Task objective =>
Lines holding the string "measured" in the listing below are to be copied.

::::

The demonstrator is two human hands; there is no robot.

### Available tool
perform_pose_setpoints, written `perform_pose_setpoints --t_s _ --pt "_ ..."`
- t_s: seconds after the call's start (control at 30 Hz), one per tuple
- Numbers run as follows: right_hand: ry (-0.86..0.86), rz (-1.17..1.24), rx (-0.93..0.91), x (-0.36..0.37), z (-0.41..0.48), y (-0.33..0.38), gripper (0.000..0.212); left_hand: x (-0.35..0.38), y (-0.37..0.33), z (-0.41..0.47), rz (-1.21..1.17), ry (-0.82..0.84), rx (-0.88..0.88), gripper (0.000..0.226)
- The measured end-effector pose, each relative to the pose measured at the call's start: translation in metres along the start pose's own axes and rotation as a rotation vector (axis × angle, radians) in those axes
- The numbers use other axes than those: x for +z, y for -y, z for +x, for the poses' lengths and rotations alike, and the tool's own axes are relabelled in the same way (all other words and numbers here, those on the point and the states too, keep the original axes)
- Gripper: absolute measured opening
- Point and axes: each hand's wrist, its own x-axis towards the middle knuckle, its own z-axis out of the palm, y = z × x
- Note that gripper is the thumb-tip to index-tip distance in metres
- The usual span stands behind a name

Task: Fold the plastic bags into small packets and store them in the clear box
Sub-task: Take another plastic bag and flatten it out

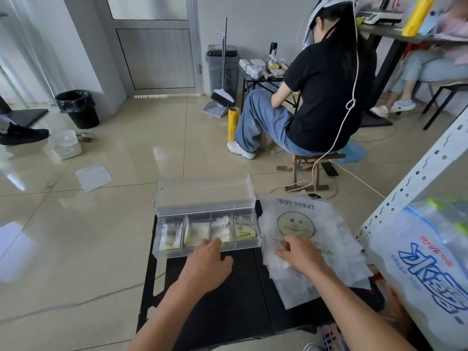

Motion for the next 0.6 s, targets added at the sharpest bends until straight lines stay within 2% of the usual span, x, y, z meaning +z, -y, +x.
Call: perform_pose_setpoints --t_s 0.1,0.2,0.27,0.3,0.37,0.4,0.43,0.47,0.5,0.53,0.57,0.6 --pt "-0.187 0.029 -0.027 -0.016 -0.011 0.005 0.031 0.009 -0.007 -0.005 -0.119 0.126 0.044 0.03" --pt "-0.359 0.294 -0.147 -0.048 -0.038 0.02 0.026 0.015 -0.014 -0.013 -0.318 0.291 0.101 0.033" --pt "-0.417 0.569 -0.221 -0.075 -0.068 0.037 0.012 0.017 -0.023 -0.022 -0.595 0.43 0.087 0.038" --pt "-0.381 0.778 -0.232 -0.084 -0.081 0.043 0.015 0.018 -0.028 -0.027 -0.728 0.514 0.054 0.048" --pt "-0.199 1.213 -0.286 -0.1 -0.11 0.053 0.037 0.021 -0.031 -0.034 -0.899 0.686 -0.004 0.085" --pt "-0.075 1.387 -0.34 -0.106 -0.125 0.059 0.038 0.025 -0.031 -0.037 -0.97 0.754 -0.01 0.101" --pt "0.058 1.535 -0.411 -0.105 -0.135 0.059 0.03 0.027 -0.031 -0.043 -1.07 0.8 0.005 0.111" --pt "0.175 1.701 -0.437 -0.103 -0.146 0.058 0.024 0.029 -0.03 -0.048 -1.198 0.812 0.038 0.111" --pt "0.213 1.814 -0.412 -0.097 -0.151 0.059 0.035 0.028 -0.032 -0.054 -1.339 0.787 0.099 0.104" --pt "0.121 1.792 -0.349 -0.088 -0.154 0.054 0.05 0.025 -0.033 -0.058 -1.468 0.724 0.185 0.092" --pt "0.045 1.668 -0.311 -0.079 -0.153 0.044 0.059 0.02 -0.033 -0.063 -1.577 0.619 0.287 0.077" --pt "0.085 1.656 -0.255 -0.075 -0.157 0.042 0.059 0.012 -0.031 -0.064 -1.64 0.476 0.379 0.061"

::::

Reply =>
- The measured end-effector pose, each relative to the pose measured at the call's start: translation in metres along the start pose's own axes and rotation as a rotation vector (axis × angle, radians) in those axes
- Gripper: absolute measured opening

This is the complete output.